Sidoti Small-Cap Virtual Conference
Logotype for Columbus McKinnon Corporation

Columbus McKinnon (CMCO) Sidoti Small-Cap Virtual Conference summary

Event summary combining transcript, slides, and related documents.

Logotype for Columbus McKinnon Corporation

Sidoti Small-Cap Virtual Conference summary

26 Dec, 2025

Business Overview and Strategy

  • Operates in a $20 billion addressable market, focusing on intelligent motion solutions for material handling across diverse industries.

  • Transformation over the past four years has emphasized scaling, portfolio differentiation, and financial improvement.

  • Emphasizes automation, AI integration, and vertical market strategies to address labor scarcity and productivity challenges.

  • Product portfolio includes lifting solutions, precision conveyance, linear motion, and automation, serving sectors like food, life sciences, and e-commerce.

  • Regular portfolio reviews and divestitures support ongoing fit and value creation.

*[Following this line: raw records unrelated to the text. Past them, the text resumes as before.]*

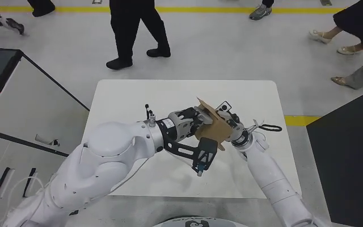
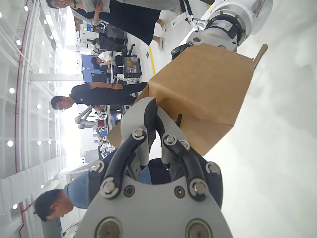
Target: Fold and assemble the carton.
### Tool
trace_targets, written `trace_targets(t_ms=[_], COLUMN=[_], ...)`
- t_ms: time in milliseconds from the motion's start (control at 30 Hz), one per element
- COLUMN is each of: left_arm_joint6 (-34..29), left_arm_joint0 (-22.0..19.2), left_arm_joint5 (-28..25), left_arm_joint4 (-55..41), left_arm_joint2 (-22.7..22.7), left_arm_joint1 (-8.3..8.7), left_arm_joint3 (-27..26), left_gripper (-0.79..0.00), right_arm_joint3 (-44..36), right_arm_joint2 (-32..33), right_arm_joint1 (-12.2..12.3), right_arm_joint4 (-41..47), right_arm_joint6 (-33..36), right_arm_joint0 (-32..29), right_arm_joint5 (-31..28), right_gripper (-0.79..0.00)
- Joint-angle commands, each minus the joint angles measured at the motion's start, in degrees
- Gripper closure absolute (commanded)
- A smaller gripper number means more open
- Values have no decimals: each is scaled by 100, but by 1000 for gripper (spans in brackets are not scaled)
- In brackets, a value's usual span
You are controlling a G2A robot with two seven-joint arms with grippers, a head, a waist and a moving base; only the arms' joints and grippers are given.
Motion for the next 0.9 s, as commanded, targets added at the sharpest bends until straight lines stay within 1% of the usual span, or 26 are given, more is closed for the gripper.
trace_targets(t_ms=[0,367,467,633,867], left_arm_joint6=[11,38,14,-41,-189], left_arm_joint0=[-2,120,188,421,497], left_arm_joint5=[-26,53,100,289,183], left_arm_joint4=[24,-183,-358,-1053,-1490], left_arm_joint2=[27,-14,-110,-384,-671], left_arm_joint1=[-5,-33,-36,-41,-24], left_arm_joint3=[0,0,0,0,0], left_gripper=[0,0,0,0,0], right_arm_joint3=[-13,-113,-107,-71,-22], right_arm_joint2=[-5,-15,-21,-47,-128], right_arm_joint1=[-3,-2,-5,-17,-39], right_arm_joint4=[16,34,54,116,139], right_arm_joint6=[-5,36,59,181,384], right_arm_joint0=[-10,-58,-52,-12,67], right_arm_joint5=[-8,11,2,-20,-27], right_gripper=[0,0,0,0,0])
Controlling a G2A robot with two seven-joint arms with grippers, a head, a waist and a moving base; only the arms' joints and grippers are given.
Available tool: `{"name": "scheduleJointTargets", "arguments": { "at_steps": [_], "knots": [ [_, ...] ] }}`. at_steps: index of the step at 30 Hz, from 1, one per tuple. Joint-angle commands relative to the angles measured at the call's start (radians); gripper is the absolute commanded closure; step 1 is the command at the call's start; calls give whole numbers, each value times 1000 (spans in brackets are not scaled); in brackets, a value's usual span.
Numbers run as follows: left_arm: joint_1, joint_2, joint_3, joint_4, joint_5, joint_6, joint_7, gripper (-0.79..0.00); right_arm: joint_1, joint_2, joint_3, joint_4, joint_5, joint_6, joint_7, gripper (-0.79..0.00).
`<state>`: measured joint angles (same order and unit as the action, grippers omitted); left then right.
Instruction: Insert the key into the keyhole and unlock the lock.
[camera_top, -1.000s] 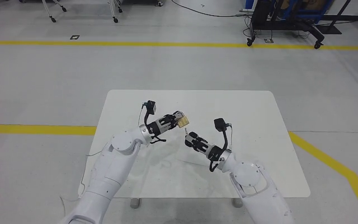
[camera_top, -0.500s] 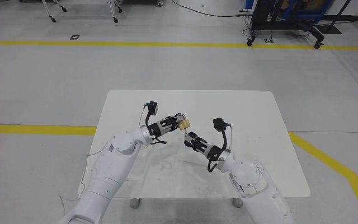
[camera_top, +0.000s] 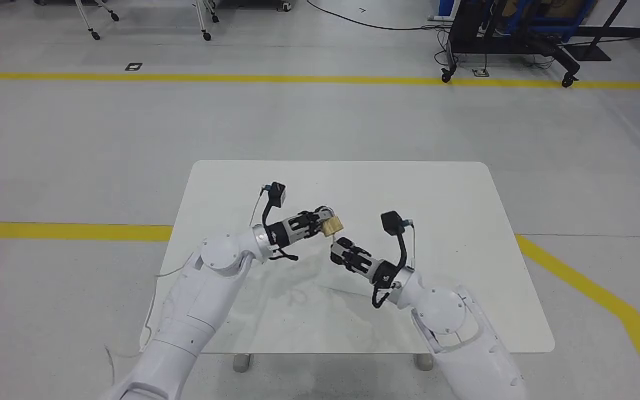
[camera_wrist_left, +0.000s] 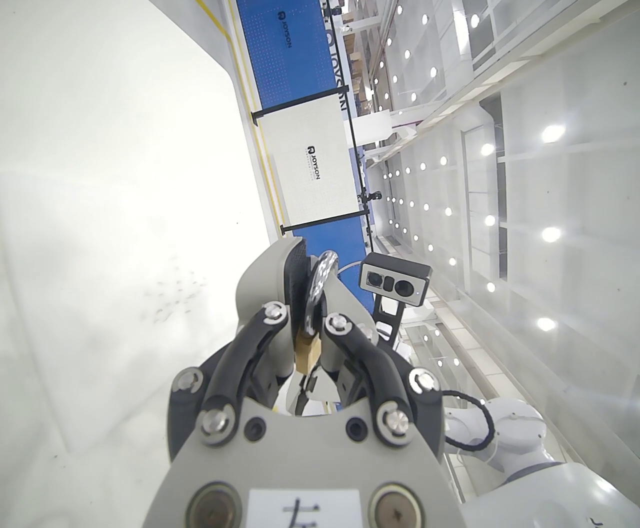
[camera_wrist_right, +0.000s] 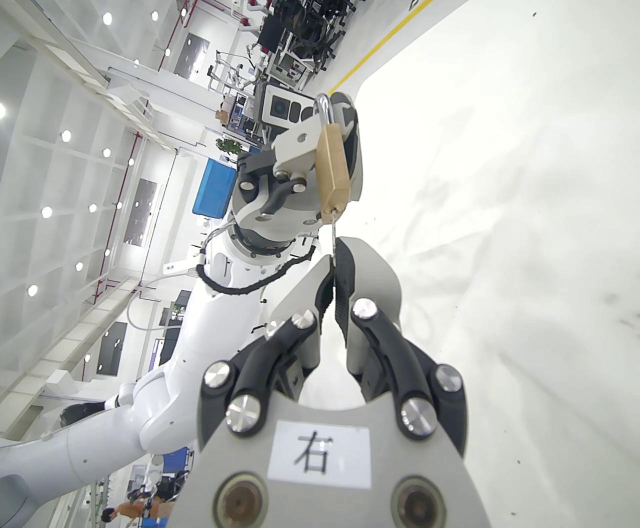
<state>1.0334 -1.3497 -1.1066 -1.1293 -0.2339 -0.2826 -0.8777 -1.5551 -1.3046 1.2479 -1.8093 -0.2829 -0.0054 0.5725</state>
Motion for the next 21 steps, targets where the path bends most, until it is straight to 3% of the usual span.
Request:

Key Strategic Announcements and Acquisition Rationale

  • Columbus McKinnon announced the acquisition of Kito Crosby for $2.7B in an all-cash deal, with committed financing of $3.05B and no shareholder approval required.

  • The acquisition is projected to more than double revenue and nearly triple adjusted EBITDA, creating a $2.1 billion intelligent motion platform with pro forma revenue exceeding $2B and adjusted EBITDA margin reaching 23%.

  • Kito Crosby brings a complementary portfolio in lifting and securement, with a global manufacturing footprint in 50 countries.

  • Strategic benefits include enhanced scale, geographic diversification, and resilience through consumables and securement products.

  • CD&R will provide $0.8B in perpetual convertible preferred equity, gaining approximately 40% ownership and three board seats.

Financial Profile, Synergy Realization, and Capital Allocation

  • Combined entity targets mid-20% adjusted EBITDA margins and strong free cash flow, enabling rapid deleveraging, with net leverage ratio at close expected to be ~4.8x and a plan to reduce it to ~3.0x by year two.

  • Acquisition funded through a mix of debt (up to 5x leverage) and convertible preferred equity, with committed financing in place.

  • The combined entity expects ~$70M in annual net run rate synergies, primarily from procurement, facility optimization, and SG&A efficiencies, with 20% in year one, 60% in year two, and full realization by year three.

  • Pro forma free cash flow conversion is projected to exceed 100% over time, supporting rapid deleveraging and reinvestment.

  • History of successful post-acquisition deleveraging and cash flow generation, even during recessions.